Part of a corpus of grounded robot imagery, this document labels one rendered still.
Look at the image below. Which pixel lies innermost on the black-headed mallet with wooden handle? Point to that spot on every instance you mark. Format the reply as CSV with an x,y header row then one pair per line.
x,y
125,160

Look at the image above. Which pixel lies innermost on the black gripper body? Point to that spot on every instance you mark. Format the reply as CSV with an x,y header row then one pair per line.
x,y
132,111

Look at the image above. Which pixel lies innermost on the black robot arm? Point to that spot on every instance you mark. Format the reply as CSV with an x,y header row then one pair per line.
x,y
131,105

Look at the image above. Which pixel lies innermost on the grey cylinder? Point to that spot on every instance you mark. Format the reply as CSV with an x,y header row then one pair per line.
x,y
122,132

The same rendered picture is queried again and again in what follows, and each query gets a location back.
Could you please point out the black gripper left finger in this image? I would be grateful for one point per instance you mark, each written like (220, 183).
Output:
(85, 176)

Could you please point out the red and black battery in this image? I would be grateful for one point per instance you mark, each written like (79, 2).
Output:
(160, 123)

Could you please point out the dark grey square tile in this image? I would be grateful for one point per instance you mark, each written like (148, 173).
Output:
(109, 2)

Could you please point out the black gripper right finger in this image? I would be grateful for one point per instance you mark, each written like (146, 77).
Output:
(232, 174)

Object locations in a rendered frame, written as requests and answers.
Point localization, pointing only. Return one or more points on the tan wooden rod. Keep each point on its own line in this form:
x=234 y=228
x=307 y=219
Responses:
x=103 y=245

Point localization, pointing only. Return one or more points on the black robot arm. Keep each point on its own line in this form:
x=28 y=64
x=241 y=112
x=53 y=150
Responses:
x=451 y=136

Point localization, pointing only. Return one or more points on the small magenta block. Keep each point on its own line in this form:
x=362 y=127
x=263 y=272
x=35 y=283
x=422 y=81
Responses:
######
→ WHAT IS BEING ASKED
What is needed is an exact copy of all the records above.

→ EXERCISE ANSWER
Part of a corpus of grounded robot imagery, this document labels one rendered still.
Look at the image below. Which pixel lies innermost on the black-headed mallet with wooden handle? Point to that spot on every instance you mark. Format the reply as CSV with an x,y header row then one pair per line.
x,y
125,160

Look at the image above. Which pixel lies innermost on the black gripper body? Point to that spot on every instance you mark. Format the reply as CSV with an x,y header row then one pair per line.
x,y
132,111

Look at the image above. Which pixel lies innermost on the black robot arm? Point to that spot on every instance you mark. Format the reply as CSV with an x,y header row then one pair per line.
x,y
131,105

Look at the image above. Which pixel lies innermost on the grey cylinder? Point to that spot on every instance you mark. Format the reply as CSV with an x,y header row then one pair per line.
x,y
122,132

The same rendered picture is queried again and again in what follows, and each query gets a location back.
Could you please point out the black gripper left finger in this image? I would be grateful for one point per instance you mark, each written like (220, 183).
Output:
(85, 176)

Could you please point out the red and black battery in this image? I would be grateful for one point per instance you mark, each written like (79, 2).
Output:
(160, 123)

Could you please point out the dark grey square tile in this image? I would be grateful for one point per instance you mark, each written like (148, 173).
Output:
(109, 2)

Could you please point out the black gripper right finger in this image? I would be grateful for one point per instance you mark, each written like (146, 77).
Output:
(232, 174)

Object locations in a rendered frame, written as requests and answers.
Point localization, pointing only. Return one or more points on the tan wooden rod. Keep each point on its own line in this form:
x=234 y=228
x=307 y=219
Responses:
x=103 y=245

Point localization, pointing only. Return one or more points on the black robot arm. Keep each point on its own line in this form:
x=28 y=64
x=241 y=112
x=53 y=150
Responses:
x=451 y=136

Point localization, pointing only. Return one or more points on the small magenta block. Keep each point on its own line in this form:
x=362 y=127
x=263 y=272
x=35 y=283
x=422 y=81
Responses:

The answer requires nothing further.